■ ASSIGNMENT ■
Starting at the line that contains "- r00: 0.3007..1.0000", print every remaining line of the entries, unchanged, and output nothing more.

■ EXTRACTED MATERIAL ■
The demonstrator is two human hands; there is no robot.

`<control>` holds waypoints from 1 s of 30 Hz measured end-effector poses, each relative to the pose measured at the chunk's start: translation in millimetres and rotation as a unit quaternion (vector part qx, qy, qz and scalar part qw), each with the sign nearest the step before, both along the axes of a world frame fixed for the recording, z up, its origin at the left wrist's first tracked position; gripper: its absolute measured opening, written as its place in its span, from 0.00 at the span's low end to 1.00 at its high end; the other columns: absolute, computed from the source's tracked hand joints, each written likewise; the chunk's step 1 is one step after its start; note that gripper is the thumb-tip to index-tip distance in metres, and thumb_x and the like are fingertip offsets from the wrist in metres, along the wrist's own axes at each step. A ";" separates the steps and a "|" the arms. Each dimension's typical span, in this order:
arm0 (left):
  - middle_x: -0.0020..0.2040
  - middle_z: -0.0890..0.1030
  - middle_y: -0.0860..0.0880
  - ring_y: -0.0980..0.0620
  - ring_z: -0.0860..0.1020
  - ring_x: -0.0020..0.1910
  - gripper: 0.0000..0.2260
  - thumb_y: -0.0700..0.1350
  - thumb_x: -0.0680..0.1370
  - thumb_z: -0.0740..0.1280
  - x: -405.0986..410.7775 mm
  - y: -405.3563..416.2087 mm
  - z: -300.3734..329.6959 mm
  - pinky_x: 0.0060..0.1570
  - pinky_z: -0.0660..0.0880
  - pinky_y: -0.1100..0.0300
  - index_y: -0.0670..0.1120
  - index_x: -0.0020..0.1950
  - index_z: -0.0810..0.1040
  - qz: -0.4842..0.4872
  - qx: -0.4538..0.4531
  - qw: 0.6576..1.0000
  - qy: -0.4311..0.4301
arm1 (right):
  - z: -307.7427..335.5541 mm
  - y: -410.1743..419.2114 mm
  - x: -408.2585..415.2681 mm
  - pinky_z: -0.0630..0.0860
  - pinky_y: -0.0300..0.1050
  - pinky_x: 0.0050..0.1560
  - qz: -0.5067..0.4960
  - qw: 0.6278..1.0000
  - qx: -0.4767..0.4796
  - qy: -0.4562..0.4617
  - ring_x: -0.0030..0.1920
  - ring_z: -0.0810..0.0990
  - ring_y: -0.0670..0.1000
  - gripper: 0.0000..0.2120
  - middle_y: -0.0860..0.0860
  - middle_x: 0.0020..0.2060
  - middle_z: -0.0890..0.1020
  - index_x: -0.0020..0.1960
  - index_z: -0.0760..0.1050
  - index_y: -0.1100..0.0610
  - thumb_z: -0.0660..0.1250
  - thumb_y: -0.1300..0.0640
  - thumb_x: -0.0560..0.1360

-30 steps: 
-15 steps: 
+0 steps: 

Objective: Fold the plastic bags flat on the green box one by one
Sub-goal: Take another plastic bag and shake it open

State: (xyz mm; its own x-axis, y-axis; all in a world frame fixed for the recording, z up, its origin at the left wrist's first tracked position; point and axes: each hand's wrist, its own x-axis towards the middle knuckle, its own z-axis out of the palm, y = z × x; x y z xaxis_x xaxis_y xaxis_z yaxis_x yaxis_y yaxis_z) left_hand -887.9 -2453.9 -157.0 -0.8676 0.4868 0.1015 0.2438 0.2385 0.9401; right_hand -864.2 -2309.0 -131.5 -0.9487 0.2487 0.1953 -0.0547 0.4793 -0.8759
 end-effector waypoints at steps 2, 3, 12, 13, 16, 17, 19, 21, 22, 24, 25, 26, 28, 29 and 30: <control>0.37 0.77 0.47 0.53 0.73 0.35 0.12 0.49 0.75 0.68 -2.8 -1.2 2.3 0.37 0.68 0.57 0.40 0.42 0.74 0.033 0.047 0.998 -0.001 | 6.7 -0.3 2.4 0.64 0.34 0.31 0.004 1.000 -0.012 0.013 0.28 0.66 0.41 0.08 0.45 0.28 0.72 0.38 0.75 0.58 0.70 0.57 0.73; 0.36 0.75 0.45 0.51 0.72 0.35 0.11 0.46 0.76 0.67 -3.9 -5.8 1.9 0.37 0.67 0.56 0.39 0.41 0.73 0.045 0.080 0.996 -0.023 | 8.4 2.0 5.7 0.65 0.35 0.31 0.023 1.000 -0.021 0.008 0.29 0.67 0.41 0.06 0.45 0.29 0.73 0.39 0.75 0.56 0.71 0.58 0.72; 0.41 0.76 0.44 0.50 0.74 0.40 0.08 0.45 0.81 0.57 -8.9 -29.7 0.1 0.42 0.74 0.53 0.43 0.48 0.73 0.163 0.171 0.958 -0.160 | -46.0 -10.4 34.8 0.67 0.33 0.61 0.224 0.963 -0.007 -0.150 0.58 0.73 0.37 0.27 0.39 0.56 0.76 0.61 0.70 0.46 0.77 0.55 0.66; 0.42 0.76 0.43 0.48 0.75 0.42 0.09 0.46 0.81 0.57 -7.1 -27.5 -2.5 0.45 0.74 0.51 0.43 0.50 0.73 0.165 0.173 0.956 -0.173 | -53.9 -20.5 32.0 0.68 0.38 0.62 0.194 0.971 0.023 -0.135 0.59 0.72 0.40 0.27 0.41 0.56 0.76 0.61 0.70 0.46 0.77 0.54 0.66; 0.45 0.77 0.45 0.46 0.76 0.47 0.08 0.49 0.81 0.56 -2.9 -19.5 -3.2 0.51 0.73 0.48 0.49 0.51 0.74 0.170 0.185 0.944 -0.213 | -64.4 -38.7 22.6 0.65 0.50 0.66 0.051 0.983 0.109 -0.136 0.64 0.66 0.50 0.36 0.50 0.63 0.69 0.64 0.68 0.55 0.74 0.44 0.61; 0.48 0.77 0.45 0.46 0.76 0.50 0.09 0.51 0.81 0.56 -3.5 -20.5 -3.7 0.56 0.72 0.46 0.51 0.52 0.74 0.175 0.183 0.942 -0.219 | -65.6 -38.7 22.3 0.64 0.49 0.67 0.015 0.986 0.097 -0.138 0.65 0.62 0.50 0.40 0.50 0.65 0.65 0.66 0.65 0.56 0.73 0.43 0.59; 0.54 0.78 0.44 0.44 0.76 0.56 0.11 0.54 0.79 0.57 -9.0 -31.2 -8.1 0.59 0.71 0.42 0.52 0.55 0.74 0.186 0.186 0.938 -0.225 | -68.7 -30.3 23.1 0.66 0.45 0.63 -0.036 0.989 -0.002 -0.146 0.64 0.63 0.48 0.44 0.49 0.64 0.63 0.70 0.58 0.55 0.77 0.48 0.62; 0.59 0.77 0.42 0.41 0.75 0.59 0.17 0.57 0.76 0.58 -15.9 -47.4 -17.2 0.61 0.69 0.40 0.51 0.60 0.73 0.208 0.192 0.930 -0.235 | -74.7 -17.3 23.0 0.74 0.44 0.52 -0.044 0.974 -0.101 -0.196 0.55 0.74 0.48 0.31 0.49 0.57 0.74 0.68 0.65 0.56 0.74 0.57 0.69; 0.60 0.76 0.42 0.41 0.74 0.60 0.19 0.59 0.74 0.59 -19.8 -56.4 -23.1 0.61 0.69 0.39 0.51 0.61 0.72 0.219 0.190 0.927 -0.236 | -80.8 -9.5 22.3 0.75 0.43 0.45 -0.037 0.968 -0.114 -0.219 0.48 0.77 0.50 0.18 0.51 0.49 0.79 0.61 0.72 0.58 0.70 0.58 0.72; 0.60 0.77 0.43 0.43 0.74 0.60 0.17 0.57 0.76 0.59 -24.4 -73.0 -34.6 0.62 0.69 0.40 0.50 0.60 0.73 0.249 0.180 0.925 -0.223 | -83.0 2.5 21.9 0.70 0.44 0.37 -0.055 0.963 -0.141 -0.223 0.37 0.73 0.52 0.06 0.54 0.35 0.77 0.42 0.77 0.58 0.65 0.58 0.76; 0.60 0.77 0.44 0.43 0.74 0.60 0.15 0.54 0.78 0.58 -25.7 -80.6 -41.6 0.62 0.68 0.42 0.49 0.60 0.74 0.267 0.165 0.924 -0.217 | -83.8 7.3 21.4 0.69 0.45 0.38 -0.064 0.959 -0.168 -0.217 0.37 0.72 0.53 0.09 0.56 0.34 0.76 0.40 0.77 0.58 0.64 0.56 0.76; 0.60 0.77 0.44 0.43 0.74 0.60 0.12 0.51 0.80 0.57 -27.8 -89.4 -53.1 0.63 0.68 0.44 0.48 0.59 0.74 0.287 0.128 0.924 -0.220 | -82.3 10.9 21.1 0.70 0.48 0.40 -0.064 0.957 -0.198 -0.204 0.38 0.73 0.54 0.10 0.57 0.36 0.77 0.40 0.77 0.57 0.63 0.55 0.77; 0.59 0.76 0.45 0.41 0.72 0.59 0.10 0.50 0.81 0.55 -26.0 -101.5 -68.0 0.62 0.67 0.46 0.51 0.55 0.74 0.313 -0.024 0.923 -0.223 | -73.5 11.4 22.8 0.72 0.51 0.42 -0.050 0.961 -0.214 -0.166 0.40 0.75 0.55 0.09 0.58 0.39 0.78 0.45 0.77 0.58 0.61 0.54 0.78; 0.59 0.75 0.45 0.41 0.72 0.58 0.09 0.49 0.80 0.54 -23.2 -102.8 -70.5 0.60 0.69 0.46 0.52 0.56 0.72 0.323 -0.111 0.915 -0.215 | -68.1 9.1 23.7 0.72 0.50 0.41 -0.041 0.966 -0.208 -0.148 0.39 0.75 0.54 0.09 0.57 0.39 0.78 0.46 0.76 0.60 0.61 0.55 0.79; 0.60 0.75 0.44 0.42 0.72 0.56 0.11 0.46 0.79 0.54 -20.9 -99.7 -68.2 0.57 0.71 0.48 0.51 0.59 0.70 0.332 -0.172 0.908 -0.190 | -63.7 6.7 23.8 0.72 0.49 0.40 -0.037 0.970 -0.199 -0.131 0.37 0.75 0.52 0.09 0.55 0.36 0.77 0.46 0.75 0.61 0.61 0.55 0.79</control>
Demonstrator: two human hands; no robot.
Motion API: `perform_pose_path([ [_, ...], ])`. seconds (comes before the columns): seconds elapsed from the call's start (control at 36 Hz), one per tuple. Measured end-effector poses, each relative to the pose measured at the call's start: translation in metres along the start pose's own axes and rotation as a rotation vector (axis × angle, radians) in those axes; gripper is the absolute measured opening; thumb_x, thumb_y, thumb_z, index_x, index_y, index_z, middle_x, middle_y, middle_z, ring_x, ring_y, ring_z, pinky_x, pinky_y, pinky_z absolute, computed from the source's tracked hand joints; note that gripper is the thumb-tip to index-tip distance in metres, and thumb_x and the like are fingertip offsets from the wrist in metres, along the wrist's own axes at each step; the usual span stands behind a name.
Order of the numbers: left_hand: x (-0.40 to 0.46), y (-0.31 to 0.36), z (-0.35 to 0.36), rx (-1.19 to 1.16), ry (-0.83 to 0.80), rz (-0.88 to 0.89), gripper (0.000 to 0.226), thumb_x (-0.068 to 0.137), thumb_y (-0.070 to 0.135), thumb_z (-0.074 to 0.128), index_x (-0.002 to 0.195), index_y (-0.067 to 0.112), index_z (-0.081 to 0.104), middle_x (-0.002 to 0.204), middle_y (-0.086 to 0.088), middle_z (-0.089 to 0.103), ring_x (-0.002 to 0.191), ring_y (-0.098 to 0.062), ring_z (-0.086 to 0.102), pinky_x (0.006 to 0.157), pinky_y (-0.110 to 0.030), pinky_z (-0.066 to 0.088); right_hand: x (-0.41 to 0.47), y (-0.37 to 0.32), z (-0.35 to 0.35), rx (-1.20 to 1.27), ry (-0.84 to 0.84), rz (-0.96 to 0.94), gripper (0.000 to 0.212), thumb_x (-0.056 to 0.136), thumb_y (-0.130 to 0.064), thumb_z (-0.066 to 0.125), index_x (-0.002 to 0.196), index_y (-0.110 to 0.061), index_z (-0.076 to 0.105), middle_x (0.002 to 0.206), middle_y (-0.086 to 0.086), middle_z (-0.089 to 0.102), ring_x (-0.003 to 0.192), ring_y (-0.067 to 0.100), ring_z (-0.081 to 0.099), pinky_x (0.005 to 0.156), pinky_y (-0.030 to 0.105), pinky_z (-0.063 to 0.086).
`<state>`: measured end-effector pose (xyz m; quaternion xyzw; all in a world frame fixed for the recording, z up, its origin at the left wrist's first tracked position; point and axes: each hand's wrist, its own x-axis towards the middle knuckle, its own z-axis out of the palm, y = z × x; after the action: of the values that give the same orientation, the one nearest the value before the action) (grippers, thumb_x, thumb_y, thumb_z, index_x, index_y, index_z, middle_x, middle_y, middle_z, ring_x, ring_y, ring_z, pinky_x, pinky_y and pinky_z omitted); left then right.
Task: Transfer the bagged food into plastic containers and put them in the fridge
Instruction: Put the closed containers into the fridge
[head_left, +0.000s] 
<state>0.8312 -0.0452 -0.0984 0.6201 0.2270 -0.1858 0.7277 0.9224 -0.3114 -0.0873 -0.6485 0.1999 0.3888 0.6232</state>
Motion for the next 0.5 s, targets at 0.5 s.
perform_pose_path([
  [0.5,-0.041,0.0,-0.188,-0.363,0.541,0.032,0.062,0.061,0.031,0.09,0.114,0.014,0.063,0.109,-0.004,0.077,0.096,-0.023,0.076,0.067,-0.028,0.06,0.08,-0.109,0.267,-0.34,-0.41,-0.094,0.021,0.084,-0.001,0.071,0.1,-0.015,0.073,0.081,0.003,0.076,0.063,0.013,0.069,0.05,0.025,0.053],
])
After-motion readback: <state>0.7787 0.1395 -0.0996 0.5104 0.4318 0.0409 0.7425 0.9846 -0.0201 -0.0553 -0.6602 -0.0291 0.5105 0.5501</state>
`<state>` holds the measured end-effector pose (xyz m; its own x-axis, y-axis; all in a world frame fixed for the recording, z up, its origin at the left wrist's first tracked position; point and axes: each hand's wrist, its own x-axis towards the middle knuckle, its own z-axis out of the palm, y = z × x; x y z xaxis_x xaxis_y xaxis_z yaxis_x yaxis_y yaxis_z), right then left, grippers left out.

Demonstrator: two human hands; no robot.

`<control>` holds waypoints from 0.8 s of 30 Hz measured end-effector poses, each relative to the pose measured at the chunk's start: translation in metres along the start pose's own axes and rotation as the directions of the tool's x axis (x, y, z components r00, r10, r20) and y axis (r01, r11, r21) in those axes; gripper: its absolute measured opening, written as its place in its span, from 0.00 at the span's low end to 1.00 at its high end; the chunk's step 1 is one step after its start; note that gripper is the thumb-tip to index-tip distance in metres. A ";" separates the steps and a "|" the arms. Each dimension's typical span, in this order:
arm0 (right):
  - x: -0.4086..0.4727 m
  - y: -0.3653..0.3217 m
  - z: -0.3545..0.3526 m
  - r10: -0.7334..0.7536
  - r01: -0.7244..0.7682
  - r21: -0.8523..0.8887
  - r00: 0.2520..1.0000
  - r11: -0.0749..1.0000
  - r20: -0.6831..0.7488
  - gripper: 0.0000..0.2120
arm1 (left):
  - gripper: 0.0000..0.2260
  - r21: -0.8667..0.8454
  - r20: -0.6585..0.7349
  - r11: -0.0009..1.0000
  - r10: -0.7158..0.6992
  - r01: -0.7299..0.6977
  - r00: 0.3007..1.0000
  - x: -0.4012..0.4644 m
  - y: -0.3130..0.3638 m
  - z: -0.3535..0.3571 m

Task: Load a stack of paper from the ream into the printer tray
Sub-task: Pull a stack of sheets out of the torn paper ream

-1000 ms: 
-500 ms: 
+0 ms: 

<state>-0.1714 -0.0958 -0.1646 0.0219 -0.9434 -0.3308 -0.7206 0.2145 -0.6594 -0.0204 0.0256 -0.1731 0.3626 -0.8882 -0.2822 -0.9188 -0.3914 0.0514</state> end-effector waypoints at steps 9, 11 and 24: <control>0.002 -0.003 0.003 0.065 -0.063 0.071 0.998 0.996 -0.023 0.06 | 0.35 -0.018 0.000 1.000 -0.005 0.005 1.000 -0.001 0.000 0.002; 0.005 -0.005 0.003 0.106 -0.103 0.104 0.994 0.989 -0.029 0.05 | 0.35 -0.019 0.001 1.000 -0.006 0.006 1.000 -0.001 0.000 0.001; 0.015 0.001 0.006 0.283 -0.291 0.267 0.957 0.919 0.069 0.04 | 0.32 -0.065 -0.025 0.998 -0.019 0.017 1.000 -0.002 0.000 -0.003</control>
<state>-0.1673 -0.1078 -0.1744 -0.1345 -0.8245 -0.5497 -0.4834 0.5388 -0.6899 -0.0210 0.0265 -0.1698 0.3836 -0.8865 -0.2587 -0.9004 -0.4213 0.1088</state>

■ EXERCISE RESULT ■
  - r00: 0.3007..1.0000
  - x: -0.4012..0.4644 m
  - y: -0.3130..0.3638 m
  - z: -0.3535..0.3571 m

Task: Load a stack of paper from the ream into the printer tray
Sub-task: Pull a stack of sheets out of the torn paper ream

-1000 ms: 
-500 ms: 
+0 ms: 

<state>-0.1714 -0.0958 -0.1646 0.0219 -0.9434 -0.3308 -0.7206 0.2145 -0.6594 -0.0204 0.0256 -0.1731 0.3626 -0.8882 -0.2822 -0.9188 -0.3914 0.0514</state> end-effector waypoints at steps 9, 11 and 24: <control>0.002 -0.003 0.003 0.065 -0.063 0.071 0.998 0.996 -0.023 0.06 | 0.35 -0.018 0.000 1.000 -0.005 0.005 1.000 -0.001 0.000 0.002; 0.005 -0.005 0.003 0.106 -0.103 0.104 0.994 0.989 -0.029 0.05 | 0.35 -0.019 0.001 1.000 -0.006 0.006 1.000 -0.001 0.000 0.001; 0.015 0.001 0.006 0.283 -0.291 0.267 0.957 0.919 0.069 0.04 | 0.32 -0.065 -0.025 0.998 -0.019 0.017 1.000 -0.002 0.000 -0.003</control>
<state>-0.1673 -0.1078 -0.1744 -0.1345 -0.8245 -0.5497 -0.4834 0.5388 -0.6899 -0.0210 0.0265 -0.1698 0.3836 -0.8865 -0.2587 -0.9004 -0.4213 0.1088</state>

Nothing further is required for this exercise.